*What is required*
Exactly as shown, give the full listing again.
────
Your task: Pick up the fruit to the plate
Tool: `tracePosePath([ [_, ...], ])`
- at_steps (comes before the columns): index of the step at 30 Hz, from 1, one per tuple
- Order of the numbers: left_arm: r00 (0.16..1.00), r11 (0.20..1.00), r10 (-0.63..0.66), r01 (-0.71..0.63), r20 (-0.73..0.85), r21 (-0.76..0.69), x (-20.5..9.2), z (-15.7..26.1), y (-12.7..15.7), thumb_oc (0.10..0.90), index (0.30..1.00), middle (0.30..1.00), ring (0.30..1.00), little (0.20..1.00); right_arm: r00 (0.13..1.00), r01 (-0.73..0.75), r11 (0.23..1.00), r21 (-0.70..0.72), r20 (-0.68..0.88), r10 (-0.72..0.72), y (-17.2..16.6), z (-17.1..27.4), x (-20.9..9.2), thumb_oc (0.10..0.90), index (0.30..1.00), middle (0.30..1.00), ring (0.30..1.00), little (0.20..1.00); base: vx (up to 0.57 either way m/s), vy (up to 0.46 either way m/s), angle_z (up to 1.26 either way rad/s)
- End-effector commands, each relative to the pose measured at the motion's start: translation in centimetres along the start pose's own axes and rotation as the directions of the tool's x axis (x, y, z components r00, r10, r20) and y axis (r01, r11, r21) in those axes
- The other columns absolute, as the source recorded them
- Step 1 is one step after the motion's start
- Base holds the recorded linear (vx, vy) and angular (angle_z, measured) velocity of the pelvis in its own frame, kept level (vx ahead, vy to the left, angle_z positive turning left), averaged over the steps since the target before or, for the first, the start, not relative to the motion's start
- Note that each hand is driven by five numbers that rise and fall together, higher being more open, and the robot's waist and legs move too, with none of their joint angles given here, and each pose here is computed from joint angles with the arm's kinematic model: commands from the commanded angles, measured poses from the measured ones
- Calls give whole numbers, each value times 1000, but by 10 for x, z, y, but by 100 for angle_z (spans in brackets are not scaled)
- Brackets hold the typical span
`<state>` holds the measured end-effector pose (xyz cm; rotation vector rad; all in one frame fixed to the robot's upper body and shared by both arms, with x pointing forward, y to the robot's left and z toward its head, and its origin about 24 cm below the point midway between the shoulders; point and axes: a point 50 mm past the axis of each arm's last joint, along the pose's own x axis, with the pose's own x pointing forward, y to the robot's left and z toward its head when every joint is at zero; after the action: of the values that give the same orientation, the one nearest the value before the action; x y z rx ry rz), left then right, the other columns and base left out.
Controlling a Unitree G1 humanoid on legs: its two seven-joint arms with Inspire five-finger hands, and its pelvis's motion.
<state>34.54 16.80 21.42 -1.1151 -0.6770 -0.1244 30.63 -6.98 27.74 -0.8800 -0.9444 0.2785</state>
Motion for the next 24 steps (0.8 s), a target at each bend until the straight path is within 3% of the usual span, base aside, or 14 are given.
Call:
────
*Written response*
Your task: Pick up the fruit to the plate
Tool: `tracePosePath([ [_, ...], ])`
- at_steps (comes before the columns): index of the step at 30 Hz, from 1, one per tuple
- Order of the numbers: left_arm: r00 (0.16..1.00), r11 (0.20..1.00), r10 (-0.63..0.66), r01 (-0.71..0.63), r20 (-0.73..0.85), r21 (-0.76..0.69), x (-20.5..9.2), z (-15.7..26.1), y (-12.7..15.7), thumb_oc (0.10..0.90), index (0.30..1.00), middle (0.30..1.00), ring (0.30..1.00), little (0.20..1.00); right_arm: r00 (0.13..1.00), r01 (-0.73..0.75), r11 (0.23..1.00), r21 (-0.70..0.72), r20 (-0.68..0.88), r10 (-0.72..0.72), y (-17.2..16.6), z (-17.1..27.4), x (-20.9..9.2), thumb_oc (0.10..0.90), index (0.30..1.00), middle (0.30..1.00), ring (0.30..1.00), little (0.20..1.00); base: vx (up to 0.57 either way m/s), vy (up to 0.46 either way m/s), angle_z (up to 1.26 either way rad/s)
- End-effector commands, each relative to the pose measured at the motion's start: translation in centimetres along the start pose's own axes and rotation as the directions of the tool's x axis (x, y, z components r00, r10, r20) and y axis (r01, r11, r21) in those axes
- The other columns absolute, as the source recorded them
- Step 1 is one step after the motion's start
- Base holds the recorded linear (vx, vy) and angular (angle_z, measured) velocity of the pelvis in its own frame, kept level (vx ahead, vy to the left, angle_z positive turning left), averaged over the steps since the target before or, for the first, the start, not relative to the motion's start
- Note that each hand is driven by five numbers that rise and fall together, higher being more open, and the robot's waist and legs move too, with none of their joint angles given here, and each pose here is computed from joint angles with the arm's kinematic model: commands from the commanded angles, measured poses from the measured ones
- Calls give whole numbers, each value times 1000, but by 10 for x, z, y, but by 100 for angle_z (spans in brackets are not scaled)
- Brackets hold the typical span
`<state>` holds the measured end-effector pose (xyz cm; rotation vector rad; all in one frame fixed to the robot's upper body and shared by both arms, with x pointing forward, y to the robot's left and z toward its head, and its origin about 24 cm below the point midway between the shoulders; point and axes: a point 50 mm past the axis of each arm's last joint, along the pose's own x axis, with the pose's own x pointing forward, y to the robot's left and z toward its head when every joint is at zero; after the action: of the values that give the same orientation, the one nearest the value before the action; x y z rx ry rz), left then right, the other columns and base left out.
Controlling a Unitree G1 humanoid on legs: its two seven-joint arms with Inspire five-finger hands, and its pelvis's motion.
<state>34.54 16.80 21.42 -1.1151 -0.6770 -0.1244 30.63 -6.98 27.74 -0.8800 -0.9444 0.2785</state>
Motion for the next 24 steps (0.8 s), a target at each bend until the straight path is within 3% of the usual span, base aside, or 14 are given.
Call:

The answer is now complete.